• Task details:
Each line below that holds the word "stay" counts once; state the total number of such lines and nothing else.

• Data extracted from a collection:
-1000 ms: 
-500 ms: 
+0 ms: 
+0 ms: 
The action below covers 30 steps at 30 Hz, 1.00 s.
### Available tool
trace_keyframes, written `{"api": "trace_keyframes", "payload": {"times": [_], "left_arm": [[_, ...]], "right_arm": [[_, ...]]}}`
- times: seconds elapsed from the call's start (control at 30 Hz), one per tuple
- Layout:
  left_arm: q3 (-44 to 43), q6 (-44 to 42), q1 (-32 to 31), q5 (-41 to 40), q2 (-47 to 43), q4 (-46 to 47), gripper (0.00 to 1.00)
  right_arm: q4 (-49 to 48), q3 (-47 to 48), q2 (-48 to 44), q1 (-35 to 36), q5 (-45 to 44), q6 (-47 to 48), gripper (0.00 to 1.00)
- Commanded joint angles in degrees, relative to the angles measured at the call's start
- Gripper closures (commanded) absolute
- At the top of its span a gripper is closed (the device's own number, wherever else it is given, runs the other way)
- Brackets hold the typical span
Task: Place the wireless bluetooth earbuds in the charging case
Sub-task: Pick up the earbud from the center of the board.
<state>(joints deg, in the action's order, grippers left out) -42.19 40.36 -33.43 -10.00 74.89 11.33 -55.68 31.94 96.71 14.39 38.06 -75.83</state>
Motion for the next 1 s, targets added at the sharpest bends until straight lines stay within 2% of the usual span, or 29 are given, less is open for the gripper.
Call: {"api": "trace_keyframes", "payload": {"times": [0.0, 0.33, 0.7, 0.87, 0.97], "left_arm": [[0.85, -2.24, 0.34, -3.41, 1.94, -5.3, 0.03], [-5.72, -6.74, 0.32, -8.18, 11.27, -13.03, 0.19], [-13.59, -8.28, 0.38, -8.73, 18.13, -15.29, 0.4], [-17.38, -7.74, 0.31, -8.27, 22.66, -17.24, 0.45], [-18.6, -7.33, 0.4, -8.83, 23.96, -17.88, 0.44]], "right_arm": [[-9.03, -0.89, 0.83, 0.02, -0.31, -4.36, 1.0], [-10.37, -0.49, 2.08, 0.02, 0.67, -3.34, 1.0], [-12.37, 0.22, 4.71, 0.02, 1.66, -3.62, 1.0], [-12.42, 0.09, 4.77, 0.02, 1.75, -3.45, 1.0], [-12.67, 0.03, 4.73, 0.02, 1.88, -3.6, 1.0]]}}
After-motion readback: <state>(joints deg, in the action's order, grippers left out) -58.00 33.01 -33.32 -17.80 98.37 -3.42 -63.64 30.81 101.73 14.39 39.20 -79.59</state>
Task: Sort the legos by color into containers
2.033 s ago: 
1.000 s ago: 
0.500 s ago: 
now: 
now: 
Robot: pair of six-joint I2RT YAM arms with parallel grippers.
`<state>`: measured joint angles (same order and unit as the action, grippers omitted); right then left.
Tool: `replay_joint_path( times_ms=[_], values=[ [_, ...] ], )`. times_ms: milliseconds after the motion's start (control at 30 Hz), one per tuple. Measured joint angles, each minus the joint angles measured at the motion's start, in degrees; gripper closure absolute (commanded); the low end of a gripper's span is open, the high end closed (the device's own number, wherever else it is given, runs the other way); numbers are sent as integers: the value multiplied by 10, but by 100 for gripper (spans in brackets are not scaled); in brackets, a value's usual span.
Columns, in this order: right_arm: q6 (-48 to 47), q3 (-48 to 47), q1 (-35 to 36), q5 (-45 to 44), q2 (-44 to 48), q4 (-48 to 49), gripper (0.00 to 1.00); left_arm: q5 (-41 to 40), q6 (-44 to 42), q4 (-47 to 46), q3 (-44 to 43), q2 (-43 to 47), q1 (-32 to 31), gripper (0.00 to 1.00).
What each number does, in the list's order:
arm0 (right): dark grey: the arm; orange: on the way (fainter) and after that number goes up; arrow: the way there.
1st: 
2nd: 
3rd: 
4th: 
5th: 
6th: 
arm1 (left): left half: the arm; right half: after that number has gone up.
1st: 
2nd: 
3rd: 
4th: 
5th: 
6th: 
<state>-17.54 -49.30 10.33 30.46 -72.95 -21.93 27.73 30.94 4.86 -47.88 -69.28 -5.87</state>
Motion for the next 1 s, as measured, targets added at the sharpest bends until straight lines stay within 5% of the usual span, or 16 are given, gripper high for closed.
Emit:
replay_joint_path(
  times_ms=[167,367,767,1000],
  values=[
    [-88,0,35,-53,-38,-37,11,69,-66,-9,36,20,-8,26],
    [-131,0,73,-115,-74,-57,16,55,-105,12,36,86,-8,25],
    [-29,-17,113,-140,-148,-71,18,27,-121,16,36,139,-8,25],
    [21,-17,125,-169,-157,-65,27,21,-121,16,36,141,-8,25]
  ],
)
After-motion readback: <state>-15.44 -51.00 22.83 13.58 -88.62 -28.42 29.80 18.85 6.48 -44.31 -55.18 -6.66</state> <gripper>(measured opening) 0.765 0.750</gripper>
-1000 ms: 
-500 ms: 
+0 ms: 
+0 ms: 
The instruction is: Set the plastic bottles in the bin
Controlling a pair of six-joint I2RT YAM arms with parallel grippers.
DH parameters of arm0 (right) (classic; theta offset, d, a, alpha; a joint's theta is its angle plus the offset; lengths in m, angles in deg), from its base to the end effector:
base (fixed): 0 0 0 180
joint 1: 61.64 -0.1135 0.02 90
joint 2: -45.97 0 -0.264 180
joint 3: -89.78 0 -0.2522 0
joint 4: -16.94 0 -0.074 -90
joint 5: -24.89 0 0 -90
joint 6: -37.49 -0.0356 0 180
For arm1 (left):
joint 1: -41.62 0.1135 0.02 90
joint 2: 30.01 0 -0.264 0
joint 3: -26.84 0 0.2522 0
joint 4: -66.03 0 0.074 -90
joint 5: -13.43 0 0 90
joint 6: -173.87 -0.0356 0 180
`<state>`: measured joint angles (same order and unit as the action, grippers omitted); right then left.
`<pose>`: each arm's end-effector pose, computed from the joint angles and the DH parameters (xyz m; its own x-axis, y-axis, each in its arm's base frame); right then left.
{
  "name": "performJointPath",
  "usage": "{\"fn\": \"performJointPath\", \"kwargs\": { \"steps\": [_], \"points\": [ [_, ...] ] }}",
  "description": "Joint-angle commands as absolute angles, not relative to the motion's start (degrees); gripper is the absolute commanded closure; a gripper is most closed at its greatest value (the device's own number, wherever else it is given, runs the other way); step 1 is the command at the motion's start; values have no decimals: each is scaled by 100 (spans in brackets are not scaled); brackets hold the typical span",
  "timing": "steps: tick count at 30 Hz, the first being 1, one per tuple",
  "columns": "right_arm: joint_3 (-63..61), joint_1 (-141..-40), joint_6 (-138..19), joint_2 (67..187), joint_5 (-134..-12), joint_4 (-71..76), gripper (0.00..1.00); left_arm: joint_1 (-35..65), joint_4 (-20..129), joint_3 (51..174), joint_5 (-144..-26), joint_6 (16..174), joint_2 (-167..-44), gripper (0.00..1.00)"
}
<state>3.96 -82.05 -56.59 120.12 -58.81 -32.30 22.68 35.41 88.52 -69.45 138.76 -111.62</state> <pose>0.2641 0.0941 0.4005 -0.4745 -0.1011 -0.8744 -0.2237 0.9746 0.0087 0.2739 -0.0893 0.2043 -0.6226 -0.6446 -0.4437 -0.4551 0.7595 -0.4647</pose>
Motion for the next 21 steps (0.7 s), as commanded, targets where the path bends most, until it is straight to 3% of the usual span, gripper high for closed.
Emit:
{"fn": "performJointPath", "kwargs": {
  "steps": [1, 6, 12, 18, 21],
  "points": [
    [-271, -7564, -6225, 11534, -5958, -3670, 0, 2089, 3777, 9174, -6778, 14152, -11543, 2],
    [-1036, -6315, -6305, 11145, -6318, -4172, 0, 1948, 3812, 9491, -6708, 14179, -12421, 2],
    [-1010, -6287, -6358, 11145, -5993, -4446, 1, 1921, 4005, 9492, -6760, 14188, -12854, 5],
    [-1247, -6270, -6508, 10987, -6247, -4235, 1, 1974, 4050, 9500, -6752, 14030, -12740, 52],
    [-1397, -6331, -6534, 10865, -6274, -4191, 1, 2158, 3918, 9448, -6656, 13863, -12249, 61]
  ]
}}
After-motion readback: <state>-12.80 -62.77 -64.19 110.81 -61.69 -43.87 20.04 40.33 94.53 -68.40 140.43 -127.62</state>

• Output below:
2